>>>>

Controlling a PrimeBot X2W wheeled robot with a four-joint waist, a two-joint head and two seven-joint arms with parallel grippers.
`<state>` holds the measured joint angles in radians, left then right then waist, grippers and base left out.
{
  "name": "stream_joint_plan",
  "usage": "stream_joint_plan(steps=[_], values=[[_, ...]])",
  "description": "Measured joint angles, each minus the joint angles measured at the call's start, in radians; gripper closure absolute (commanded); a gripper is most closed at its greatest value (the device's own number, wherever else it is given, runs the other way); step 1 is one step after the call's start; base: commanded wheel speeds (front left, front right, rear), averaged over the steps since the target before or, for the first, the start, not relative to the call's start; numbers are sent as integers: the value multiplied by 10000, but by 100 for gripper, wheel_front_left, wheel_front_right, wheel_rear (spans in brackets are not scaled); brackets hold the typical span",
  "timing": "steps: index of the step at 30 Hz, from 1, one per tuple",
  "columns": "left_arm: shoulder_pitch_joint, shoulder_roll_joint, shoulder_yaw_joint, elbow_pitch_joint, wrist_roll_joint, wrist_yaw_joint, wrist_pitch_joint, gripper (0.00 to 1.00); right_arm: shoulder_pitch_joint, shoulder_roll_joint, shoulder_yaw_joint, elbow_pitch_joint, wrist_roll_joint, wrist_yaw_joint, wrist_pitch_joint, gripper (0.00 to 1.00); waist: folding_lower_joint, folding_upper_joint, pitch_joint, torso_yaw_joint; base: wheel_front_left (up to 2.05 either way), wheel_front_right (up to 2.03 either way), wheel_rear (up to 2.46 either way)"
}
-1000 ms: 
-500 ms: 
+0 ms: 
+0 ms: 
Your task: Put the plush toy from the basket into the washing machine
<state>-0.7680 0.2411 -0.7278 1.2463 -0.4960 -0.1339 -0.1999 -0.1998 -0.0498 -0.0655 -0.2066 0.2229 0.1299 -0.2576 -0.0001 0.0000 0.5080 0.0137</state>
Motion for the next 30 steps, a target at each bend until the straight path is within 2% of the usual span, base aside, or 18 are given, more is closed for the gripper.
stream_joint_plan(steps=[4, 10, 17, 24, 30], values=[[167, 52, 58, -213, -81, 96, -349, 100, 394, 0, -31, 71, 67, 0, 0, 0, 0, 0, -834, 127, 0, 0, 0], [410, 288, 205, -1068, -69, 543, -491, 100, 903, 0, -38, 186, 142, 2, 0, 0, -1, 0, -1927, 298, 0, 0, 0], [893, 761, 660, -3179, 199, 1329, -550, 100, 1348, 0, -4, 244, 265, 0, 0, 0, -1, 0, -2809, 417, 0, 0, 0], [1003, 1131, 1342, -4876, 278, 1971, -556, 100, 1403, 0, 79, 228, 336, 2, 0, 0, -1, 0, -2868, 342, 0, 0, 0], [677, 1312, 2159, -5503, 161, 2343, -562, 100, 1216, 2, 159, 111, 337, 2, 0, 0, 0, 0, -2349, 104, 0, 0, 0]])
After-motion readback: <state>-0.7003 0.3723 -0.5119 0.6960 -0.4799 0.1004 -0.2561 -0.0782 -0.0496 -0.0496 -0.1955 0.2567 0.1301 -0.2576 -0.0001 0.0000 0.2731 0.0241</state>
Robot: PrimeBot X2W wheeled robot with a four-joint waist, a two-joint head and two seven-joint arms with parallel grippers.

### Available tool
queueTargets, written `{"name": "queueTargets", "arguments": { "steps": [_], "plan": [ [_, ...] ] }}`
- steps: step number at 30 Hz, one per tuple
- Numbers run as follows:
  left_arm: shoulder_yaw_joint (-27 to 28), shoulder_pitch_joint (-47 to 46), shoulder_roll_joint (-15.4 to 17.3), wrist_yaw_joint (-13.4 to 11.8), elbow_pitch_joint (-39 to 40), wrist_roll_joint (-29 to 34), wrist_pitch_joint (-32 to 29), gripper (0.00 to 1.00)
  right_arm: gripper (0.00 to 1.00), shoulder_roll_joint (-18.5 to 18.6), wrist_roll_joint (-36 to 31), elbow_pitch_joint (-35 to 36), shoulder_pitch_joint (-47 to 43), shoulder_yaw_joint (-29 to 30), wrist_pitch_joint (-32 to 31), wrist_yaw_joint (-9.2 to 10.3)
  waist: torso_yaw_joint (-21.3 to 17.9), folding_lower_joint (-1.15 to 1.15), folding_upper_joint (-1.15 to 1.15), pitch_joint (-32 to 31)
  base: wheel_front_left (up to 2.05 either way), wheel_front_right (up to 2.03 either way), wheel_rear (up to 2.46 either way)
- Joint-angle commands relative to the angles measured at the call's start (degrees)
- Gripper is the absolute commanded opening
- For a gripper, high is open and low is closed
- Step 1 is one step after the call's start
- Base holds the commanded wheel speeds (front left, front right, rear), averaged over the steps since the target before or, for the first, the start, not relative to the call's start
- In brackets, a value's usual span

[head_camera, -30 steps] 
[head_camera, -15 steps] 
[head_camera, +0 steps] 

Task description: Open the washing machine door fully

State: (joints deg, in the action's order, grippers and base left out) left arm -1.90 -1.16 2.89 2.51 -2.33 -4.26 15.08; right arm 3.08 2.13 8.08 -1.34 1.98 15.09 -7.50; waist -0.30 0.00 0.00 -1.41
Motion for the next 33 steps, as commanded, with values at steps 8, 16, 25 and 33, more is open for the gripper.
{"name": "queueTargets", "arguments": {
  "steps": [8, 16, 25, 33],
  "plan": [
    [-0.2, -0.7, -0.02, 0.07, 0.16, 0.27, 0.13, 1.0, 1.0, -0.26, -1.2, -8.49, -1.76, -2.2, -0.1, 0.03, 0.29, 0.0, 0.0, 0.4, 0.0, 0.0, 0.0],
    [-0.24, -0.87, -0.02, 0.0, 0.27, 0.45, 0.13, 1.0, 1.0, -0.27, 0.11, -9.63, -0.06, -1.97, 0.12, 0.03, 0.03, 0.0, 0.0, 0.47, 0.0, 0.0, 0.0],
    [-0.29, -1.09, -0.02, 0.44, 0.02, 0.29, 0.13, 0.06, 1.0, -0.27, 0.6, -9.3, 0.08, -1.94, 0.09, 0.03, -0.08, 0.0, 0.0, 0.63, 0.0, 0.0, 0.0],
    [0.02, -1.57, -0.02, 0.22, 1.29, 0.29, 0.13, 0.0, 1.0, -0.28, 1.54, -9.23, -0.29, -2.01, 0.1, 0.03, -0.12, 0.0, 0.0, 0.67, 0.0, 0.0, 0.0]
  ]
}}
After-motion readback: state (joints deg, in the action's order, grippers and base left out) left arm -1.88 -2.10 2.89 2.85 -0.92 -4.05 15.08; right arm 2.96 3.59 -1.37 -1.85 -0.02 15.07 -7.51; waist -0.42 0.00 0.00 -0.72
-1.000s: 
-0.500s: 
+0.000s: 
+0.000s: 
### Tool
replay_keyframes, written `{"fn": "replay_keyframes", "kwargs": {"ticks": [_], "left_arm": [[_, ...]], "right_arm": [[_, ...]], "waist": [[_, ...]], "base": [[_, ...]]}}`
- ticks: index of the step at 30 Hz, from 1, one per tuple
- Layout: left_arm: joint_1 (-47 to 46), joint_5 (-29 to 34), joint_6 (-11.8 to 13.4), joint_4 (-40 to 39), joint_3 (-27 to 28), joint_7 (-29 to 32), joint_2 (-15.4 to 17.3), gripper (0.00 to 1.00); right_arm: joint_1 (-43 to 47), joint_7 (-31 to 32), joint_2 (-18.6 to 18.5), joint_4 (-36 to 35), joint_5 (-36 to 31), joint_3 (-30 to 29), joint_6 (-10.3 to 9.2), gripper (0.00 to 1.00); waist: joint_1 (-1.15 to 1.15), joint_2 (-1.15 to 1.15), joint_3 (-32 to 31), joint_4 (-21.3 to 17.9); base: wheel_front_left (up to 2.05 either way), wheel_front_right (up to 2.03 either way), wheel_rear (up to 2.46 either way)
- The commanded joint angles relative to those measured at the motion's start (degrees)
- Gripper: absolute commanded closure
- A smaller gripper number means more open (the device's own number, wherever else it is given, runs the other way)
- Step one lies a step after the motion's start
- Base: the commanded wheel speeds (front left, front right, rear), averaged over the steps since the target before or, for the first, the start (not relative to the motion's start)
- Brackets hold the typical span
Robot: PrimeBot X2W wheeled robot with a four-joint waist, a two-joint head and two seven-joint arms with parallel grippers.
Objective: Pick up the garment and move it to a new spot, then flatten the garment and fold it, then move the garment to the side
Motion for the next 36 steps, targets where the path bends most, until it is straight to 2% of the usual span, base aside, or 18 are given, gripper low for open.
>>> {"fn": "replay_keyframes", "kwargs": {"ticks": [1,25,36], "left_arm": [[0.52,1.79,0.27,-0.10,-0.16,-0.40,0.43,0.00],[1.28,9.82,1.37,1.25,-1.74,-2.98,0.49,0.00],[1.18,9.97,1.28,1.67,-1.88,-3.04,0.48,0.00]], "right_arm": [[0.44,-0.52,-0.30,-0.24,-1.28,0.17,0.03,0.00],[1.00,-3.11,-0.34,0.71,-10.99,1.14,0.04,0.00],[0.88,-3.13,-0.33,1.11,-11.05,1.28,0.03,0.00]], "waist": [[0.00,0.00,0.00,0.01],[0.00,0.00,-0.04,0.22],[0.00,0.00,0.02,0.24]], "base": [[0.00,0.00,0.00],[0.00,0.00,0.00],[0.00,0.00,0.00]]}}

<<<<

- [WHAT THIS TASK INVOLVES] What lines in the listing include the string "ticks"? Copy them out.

- [SOLUTION]
replay_keyframes, written `{"fn": "replay_keyframes", "kwargs": {"ticks": [_], "left_arm": [[_, ...]], "right_arm": [[_, ...]], "waist": [[_, ...]], "base": [[_, ...]]}}`
- ticks: index of the step at 30 Hz, from 1, one per tuple
>>> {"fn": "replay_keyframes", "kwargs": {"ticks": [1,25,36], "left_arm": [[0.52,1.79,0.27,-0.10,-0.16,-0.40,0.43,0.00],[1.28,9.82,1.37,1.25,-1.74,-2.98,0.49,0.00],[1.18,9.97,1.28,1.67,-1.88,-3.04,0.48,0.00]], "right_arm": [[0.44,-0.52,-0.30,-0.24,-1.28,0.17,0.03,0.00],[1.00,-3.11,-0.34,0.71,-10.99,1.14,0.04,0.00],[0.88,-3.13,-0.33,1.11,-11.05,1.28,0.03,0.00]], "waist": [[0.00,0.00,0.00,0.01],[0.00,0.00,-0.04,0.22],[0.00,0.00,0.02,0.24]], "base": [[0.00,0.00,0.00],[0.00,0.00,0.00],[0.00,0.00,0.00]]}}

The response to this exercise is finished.